How to deal with a null branch by Rdataframe

Hi,
I have a tree, and there is a jet branch which is an array , since for some events there is no jet, so the jet branch is null for those events. I am wondering how to deal with it ?
I tried to read and plot it like common branch but there is an error . I guess it is because if there is no jet, then Rdataframe can not do the following step
histo[i].Add(rresultptrs[i].GetValue())

Is there any solution?

Cheers,
Jenny

Hi,
what is the error, and what do you mean with null exactly? If the array is empty, but in your logic you access its elements anyway, you will probably get a segfault. In that case you can add a Filter("array.size() > 0") to your RDF to skip entries in which the array is empty.

Hope this helps,
Enrico

Hi, thanks for your reply. The error is in the attachement. I mean for some events, there are jets, so that there are numbers store in the jet branch. But for other events with no jet, there is no number store in the jet branch, then it is null.
I will try to use your way, but I also would like to use

Alt$(primary,alternate) : return the value of “primary” if it is available for the current iteration otherwise return the value of “alternate”. For example, with arr1[3] and arr2[2]

to solve it.

I tried to define

rdf = rdf.Define(“jet_pt”,“ROOT.Alt$(jet_pt,0)”)

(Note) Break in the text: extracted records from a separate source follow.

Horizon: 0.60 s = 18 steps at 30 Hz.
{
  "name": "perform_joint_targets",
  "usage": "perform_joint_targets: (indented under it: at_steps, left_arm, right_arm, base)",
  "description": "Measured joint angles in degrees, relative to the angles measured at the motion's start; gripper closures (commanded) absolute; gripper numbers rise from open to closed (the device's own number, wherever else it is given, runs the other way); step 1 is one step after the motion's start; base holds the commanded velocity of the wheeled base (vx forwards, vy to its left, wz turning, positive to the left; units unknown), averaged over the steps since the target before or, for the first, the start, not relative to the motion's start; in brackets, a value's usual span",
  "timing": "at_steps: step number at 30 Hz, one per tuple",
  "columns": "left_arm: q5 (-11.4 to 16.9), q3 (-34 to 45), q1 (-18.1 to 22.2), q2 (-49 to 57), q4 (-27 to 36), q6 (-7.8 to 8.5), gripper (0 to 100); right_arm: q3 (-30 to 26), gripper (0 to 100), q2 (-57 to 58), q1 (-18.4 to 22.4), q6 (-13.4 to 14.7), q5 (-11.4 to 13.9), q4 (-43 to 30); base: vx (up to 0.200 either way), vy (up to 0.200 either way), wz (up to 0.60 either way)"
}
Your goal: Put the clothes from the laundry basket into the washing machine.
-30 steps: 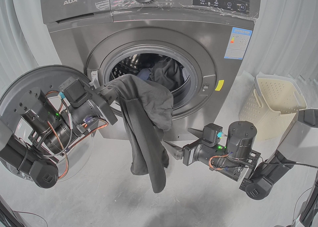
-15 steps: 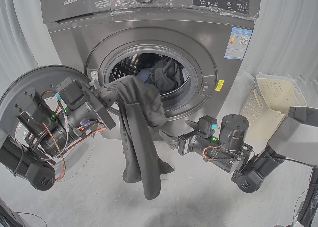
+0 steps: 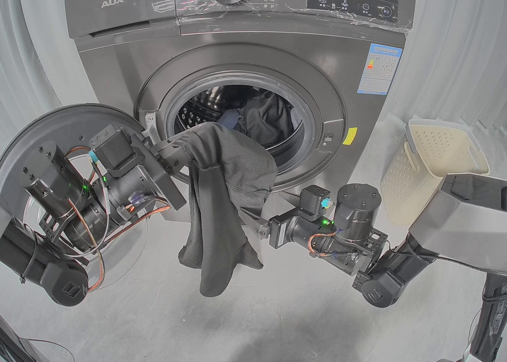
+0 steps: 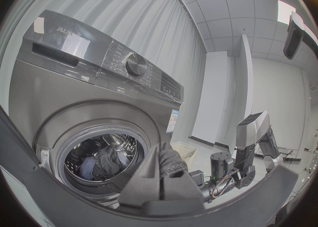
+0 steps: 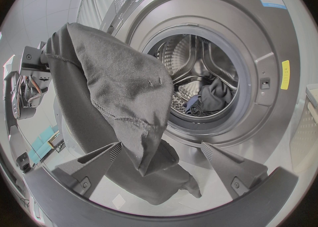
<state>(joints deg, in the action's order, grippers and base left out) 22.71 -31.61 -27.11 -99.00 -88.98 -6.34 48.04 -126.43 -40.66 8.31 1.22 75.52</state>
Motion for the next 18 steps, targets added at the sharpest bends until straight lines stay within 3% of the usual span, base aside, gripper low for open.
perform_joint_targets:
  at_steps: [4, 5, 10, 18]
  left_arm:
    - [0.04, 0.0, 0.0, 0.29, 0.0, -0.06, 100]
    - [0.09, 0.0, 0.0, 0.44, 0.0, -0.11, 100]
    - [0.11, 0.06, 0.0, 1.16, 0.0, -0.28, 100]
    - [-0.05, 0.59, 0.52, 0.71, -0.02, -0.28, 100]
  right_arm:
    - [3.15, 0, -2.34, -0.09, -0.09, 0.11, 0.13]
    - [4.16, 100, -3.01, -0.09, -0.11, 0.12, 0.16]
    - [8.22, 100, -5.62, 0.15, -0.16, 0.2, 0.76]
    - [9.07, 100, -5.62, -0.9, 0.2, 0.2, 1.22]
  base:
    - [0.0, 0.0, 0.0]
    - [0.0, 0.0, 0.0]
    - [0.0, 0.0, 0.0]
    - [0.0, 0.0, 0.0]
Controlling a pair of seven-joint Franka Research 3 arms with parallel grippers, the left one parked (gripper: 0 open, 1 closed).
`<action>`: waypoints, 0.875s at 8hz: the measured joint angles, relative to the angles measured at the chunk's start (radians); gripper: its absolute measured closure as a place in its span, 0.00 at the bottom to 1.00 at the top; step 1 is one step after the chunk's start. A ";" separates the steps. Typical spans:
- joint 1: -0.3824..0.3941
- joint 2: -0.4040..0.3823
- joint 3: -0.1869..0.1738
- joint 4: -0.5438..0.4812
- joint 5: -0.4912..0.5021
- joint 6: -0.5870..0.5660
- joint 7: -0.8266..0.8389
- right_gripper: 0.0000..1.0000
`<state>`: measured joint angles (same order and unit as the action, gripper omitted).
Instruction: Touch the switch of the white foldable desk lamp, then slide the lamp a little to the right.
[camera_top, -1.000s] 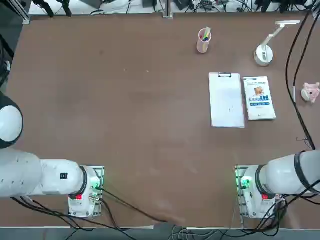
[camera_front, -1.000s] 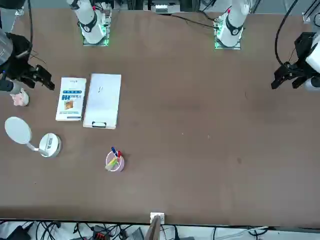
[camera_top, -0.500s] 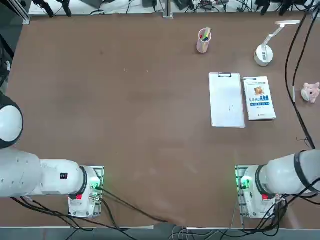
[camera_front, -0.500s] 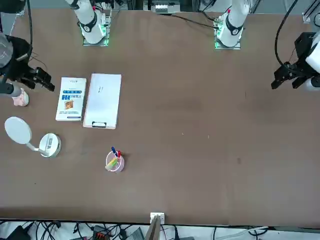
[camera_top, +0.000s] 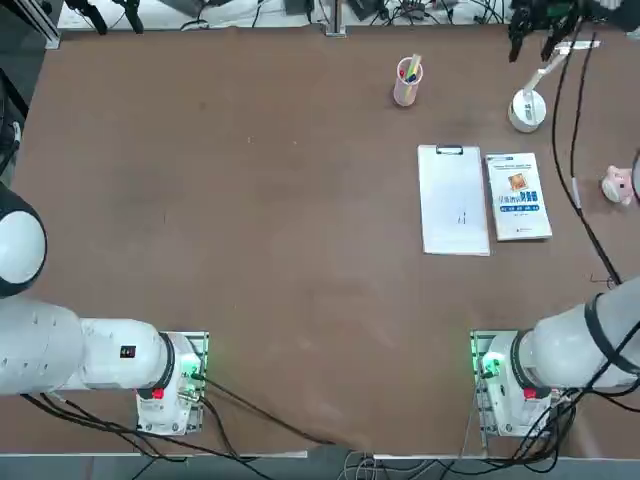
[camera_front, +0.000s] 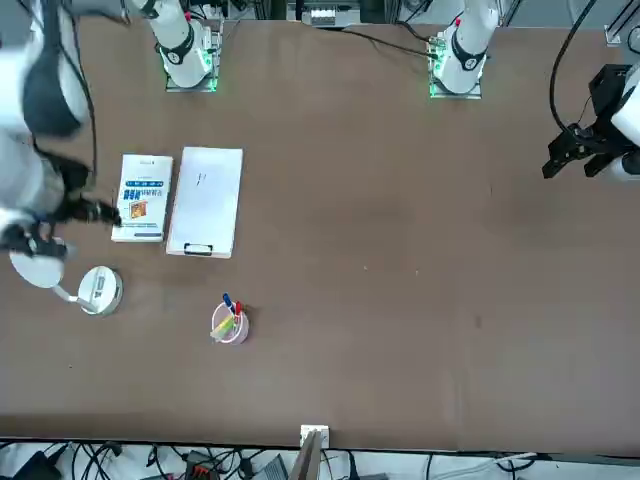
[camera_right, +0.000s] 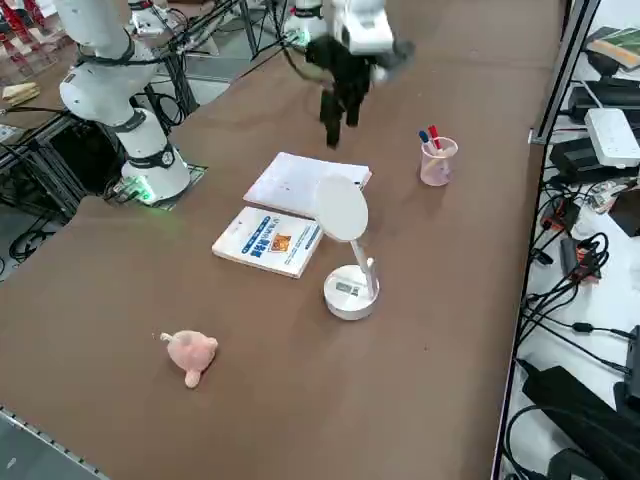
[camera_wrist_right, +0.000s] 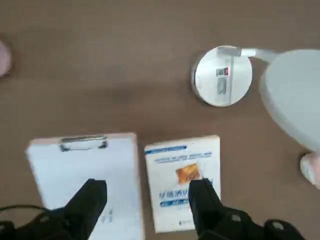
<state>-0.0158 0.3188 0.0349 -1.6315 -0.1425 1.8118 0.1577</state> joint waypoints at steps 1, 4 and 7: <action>-0.011 0.057 -0.001 -0.049 -0.047 0.114 0.005 0.00; -0.027 0.144 -0.002 -0.128 -0.143 0.265 0.052 0.00; -0.016 0.168 0.005 -0.138 -0.322 0.265 0.122 0.00</action>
<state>-0.0316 0.4866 0.0402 -1.7693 -0.4642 2.0767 0.2796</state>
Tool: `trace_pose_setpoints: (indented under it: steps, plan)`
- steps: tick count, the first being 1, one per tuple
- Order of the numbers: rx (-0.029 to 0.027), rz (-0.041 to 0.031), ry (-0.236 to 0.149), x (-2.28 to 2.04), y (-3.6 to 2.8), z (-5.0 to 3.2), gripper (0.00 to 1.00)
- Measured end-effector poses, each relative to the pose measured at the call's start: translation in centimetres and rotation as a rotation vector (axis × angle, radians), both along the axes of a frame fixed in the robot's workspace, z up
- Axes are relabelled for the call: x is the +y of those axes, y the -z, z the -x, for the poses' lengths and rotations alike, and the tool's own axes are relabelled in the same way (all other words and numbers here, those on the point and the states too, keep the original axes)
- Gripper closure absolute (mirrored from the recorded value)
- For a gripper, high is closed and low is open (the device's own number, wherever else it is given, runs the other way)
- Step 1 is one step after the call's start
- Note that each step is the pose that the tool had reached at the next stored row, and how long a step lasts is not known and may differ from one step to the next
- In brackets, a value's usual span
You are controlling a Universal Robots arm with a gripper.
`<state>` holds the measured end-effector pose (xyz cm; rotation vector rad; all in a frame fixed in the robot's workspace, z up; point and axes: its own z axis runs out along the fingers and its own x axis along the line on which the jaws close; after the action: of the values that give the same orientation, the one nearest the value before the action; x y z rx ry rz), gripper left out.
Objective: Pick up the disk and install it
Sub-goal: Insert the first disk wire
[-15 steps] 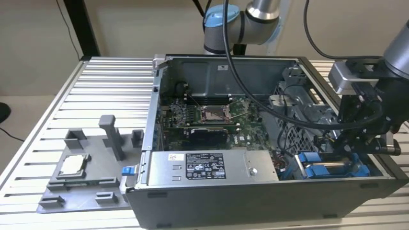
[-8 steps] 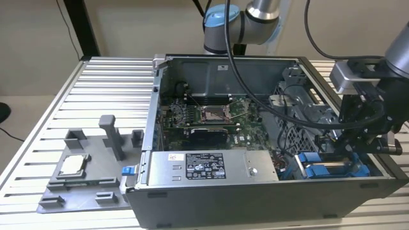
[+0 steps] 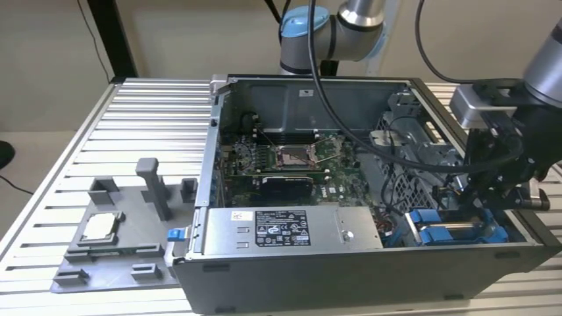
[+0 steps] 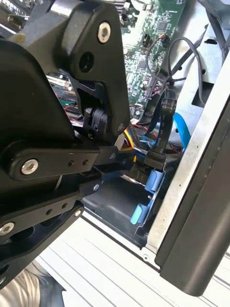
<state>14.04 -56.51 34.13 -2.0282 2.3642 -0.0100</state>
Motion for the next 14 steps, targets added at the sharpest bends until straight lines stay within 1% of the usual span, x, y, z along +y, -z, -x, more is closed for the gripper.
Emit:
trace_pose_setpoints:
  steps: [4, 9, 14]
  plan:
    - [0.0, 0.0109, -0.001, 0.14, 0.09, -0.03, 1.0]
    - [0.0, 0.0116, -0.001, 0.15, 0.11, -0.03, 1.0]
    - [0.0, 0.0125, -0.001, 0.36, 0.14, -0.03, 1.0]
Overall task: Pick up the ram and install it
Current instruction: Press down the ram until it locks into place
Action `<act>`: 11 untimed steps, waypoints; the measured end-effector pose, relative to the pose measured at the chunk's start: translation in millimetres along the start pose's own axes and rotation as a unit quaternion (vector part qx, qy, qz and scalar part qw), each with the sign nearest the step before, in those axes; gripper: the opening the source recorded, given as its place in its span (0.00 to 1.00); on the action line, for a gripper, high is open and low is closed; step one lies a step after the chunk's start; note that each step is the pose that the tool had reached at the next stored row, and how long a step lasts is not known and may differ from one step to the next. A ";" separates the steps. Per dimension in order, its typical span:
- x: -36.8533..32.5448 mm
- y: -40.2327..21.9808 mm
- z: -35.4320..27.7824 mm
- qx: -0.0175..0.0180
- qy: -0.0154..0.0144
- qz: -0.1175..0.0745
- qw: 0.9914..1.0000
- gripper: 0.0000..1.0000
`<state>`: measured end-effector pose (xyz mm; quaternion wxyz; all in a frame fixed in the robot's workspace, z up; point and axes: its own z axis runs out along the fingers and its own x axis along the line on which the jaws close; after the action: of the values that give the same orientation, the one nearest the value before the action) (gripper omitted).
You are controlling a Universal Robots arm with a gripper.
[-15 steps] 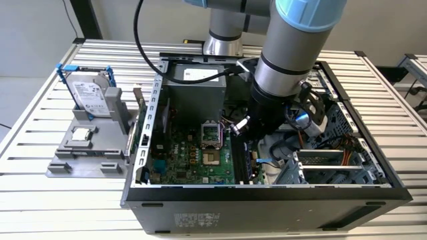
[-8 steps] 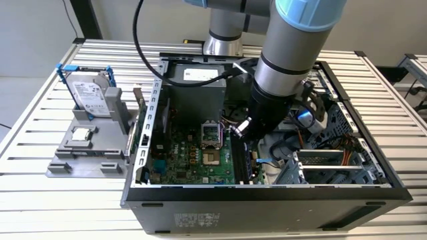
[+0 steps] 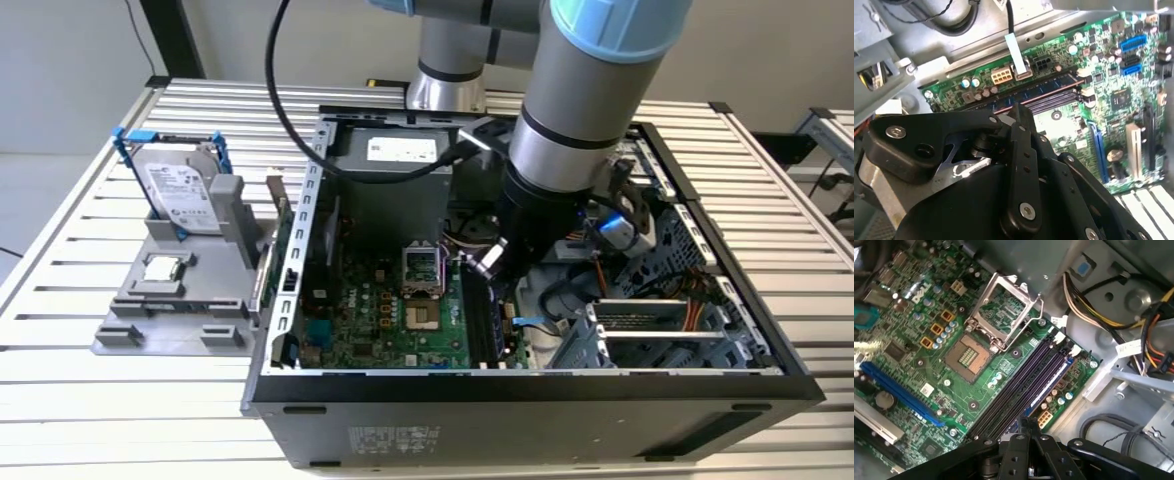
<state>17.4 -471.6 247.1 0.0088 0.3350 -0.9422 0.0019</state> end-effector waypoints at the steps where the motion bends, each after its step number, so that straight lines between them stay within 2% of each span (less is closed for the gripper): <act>1: 0.0 0.0 0.0 0.000 0.000 -0.009 1.000 0.00; 4: 0.0 0.0 0.0 0.001 0.000 -0.037 0.999 0.00; 6: 0.0 0.0 0.0 0.001 0.000 -0.055 0.999 0.00; 8: 0.0 0.0 0.0 0.001 0.000 -0.073 0.997 0.00; 11: 0.0 0.0 0.0 0.002 0.000 -0.100 0.995 0.00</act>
<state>17.4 -471.6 247.1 0.0086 0.4274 -0.9040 0.0027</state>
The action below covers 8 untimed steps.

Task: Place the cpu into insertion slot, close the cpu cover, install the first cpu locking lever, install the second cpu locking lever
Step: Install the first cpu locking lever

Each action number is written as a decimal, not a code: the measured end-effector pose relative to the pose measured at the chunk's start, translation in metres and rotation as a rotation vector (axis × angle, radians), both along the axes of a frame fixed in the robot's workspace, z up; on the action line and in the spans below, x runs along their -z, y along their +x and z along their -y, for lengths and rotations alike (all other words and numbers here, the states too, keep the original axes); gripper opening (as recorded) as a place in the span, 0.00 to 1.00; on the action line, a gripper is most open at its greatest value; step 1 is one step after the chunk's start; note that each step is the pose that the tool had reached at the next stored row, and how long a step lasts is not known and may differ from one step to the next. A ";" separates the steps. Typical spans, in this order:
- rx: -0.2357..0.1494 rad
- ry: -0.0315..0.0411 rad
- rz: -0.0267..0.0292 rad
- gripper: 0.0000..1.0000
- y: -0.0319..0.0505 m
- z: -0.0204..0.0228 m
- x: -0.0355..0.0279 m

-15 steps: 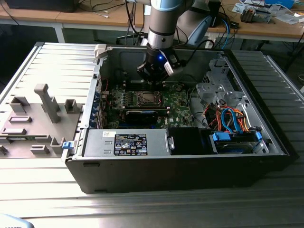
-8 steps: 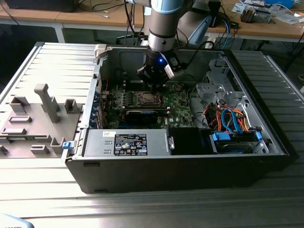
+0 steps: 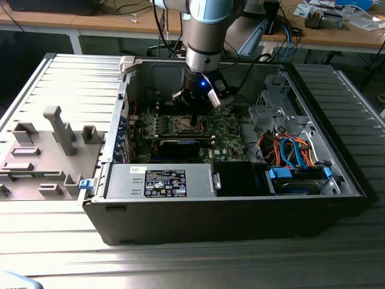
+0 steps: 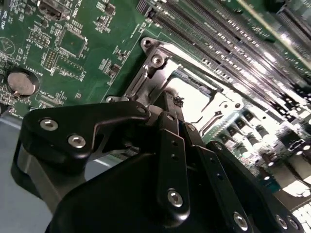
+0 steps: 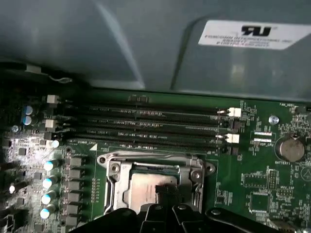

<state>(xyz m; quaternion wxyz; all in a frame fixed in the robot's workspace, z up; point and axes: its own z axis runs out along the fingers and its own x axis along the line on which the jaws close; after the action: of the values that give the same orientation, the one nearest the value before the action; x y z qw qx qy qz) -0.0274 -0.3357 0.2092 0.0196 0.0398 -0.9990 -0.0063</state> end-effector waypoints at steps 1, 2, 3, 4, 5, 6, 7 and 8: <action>0.000 0.0001 0.0005 0.11 -0.0003 0.0011 -0.0057; 0.000 0.0002 0.0005 0.11 -0.0003 0.0015 -0.0104; 0.000 0.0000 0.0004 0.11 -0.0003 0.0018 -0.0175; 0.000 0.0002 0.0005 0.11 -0.0003 0.0018 -0.0228; 0.000 0.0000 0.0005 0.11 -0.0003 0.0018 -0.0295; 0.000 0.0000 0.0004 0.11 -0.0003 0.0019 -0.0324; 0.000 0.0001 0.0005 0.11 -0.0003 0.0019 -0.0341; 0.000 0.0006 0.0006 0.11 -0.0003 0.0018 -0.0341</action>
<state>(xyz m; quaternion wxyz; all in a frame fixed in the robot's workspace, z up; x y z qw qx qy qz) -0.0277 -0.3375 0.2433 0.0193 0.0399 -0.9990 -0.0066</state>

But it didn’t work. The error is

Traceback (most recent call last):
File “z_make_hlt_xsweight_muonsf_mc_reco_test_V2.py”, line 360, in
rdf = rdf.Define(“z_pt_1”,“ROOT.Alt$(z_pt,0)”)
TypeError: can not resolve method template call for ‘Define’

Do you know how to use Alt$ in RDataframe?

Hi,

there is no number store in the jet branch, then it is null

An array with no elements is empty, not null. Pointers can be null. The difference is important because RDF can deal with empty arrays (e.g. with a Filter like mentioned above) but pointers are trickier.

I tried to define

rdf = rdf.Define(“jet_pt”,“ROOT.Alt$(jet_pt,0)”)

ROOT.Alt$ is not valid C++, so it’s not something that you can use in a Define. You can write something like this instead (assuming jet_pt is an array of floats):

rdf = rdf.Define("jet_pt_alt", "jet_pt.empty() ? ROOT::RVec<float>{0} : jet_pt")

Or more simply you can use Filter("!jet_pt.empty()") to skip entries with no elements in jet_pt.

Cheers,
Enrico

Hi Enrico,
I tried

rdf = rdf.Define(“jet_pt_1”, “jet_pt.empty() ? ROOT::RVec{0} : jet_pt[0]”)

but it shows

input_line_121:2:22: error: incompatible operand types (‘ROOT::RVec’ and
‘__gnu_cxx::__alloc_traits<ROOT::Detail::VecOps::RAdoptAllocator, float>::value_type’ (aka ‘float’))
return jet_pt.empty()? ROOT::RVec{0}: jet_pt[0]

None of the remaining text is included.